**Task brief**
Set down all of the data again, character for character.

- Opening Delimiter -

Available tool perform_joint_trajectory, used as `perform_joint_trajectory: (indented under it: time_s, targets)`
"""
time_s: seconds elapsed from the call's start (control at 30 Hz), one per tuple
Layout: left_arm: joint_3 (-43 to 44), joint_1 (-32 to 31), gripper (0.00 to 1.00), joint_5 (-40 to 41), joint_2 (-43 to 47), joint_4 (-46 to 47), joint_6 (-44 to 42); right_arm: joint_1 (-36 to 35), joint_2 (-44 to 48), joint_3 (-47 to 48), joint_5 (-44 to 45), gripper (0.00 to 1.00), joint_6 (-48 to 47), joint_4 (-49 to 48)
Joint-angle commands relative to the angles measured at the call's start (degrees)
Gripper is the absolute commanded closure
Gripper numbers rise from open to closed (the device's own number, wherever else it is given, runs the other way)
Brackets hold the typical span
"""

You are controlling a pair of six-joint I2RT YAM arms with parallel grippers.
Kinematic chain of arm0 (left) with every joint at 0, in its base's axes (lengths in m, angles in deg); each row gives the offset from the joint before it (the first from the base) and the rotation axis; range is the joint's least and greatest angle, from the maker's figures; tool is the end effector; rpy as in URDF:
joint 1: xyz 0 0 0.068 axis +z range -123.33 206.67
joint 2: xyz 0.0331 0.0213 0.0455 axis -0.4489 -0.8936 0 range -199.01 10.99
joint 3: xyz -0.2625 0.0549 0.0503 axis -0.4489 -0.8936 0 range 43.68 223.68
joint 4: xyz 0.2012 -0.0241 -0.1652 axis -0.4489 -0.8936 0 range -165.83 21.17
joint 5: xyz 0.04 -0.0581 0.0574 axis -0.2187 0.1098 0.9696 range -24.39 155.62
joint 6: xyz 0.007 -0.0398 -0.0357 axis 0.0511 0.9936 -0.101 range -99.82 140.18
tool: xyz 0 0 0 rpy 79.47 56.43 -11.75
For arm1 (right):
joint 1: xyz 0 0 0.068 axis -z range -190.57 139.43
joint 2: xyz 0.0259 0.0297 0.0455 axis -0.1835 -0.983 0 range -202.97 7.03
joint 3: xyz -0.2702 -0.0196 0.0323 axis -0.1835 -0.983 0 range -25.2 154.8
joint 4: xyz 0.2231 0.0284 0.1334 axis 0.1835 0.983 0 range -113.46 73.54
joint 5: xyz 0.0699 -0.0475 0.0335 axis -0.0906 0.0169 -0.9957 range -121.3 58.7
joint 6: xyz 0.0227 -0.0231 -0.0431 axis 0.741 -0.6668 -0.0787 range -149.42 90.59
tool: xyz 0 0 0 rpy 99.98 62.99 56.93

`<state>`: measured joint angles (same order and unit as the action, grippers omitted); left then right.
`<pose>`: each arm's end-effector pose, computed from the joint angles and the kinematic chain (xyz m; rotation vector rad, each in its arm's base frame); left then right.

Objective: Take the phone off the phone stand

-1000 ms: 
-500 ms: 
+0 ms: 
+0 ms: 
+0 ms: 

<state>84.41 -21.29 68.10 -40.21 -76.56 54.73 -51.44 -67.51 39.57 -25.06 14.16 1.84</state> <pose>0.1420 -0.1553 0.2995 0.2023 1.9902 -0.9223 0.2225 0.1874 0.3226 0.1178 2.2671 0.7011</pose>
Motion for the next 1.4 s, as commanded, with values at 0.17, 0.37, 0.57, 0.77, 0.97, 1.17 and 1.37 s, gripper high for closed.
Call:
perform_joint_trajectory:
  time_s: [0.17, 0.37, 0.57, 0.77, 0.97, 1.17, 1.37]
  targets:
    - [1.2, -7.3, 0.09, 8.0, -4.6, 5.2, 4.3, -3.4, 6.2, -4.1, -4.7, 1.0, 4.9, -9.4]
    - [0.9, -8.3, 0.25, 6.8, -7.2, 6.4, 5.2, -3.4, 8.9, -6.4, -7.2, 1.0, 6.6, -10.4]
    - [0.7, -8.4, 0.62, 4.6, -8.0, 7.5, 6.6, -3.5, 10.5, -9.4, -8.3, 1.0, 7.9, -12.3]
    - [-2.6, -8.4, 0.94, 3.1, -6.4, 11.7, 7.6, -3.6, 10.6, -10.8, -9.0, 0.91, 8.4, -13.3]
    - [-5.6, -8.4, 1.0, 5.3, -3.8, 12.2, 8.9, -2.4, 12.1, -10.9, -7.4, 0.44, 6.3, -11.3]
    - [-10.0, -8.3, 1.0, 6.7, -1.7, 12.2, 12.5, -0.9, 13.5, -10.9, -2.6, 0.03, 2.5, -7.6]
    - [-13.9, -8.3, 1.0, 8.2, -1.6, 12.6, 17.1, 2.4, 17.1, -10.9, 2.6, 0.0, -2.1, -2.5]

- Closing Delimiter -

**Answer space**
Available tool perform_joint_trajectory, used as `perform_joint_trajectory: (indented under it: time_s, targets)`
"""
time_s: seconds elapsed from the call's start (control at 30 Hz), one per tuple
Layout: left_arm: joint_3 (-43 to 44), joint_1 (-32 to 31), gripper (0.00 to 1.00), joint_5 (-40 to 41), joint_2 (-43 to 47), joint_4 (-46 to 47), joint_6 (-44 to 42); right_arm: joint_1 (-36 to 35), joint_2 (-44 to 48), joint_3 (-47 to 48), joint_5 (-44 to 45), gripper (0.00 to 1.00), joint_6 (-48 to 47), joint_4 (-49 to 48)
Joint-angle commands relative to the angles measured at the call's start (degrees)
Gripper is the absolute commanded closure
Gripper numbers rise from open to closed (the device's own number, wherever else it is given, runs the other way)
Brackets hold the typical span
"""

You are controlling a pair of six-joint I2RT YAM arms with parallel grippers.
Kinematic chain of arm0 (left) with every joint at 0, in its base's axes (lengths in m, angles in deg); each row gives the offset from the joint before it (the first from the base) and the rotation axis; range is the joint's least and greatest angle, from the maker's figures; tool is the end effector; rpy as in URDF:
joint 1: xyz 0 0 0.068 axis +z range -123.33 206.67
joint 2: xyz 0.0331 0.0213 0.0455 axis -0.4489 -0.8936 0 range -199.01 10.99
joint 3: xyz -0.2625 0.0549 0.0503 axis -0.4489 -0.8936 0 range 43.68 223.68
joint 4: xyz 0.2012 -0.0241 -0.1652 axis -0.4489 -0.8936 0 range -165.83 21.17
joint 5: xyz 0.04 -0.0581 0.0574 axis -0.2187 0.1098 0.9696 range -24.39 155.62
joint 6: xyz 0.007 -0.0398 -0.0357 axis 0.0511 0.9936 -0.101 range -99.82 140.18
tool: xyz 0 0 0 rpy 79.47 56.43 -11.75
For arm1 (right):
joint 1: xyz 0 0 0.068 axis -z range -190.57 139.43
joint 2: xyz 0.0259 0.0297 0.0455 axis -0.1835 -0.983 0 range -202.97 7.03
joint 3: xyz -0.2702 -0.0196 0.0323 axis -0.1835 -0.983 0 range -25.2 154.8
joint 4: xyz 0.2231 0.0284 0.1334 axis 0.1835 0.983 0 range -113.46 73.54
joint 5: xyz 0.0699 -0.0475 0.0335 axis -0.0906 0.0169 -0.9957 range -121.3 58.7
joint 6: xyz 0.0227 -0.0231 -0.0431 axis 0.741 -0.6668 -0.0787 range -149.42 90.59
tool: xyz 0 0 0 rpy 99.98 62.99 56.93

`<state>`: measured joint angles (same order and unit as the action, grippers omitted); left then right.
`<pose>`: each arm's end-effector pose, computed from the joint angles and the kinematic chain (xyz m; rotation vector rad, each in its arm's base frame); left then right.

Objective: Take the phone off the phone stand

-1000 ms: 
-500 ms: 
+0 ms: 
+0 ms: 
+0 ms: 

<state>84.41 -21.29 68.10 -40.21 -76.56 54.73 -51.44 -67.51 39.57 -25.06 14.16 1.84</state> <pose>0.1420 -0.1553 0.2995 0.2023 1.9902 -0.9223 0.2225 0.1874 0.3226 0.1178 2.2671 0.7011</pose>
Motion for the next 1.4 s, as commanded, with values at 0.17, 0.37, 0.57, 0.77, 0.97, 1.17 and 1.37 s, gripper high for closed.
Call:
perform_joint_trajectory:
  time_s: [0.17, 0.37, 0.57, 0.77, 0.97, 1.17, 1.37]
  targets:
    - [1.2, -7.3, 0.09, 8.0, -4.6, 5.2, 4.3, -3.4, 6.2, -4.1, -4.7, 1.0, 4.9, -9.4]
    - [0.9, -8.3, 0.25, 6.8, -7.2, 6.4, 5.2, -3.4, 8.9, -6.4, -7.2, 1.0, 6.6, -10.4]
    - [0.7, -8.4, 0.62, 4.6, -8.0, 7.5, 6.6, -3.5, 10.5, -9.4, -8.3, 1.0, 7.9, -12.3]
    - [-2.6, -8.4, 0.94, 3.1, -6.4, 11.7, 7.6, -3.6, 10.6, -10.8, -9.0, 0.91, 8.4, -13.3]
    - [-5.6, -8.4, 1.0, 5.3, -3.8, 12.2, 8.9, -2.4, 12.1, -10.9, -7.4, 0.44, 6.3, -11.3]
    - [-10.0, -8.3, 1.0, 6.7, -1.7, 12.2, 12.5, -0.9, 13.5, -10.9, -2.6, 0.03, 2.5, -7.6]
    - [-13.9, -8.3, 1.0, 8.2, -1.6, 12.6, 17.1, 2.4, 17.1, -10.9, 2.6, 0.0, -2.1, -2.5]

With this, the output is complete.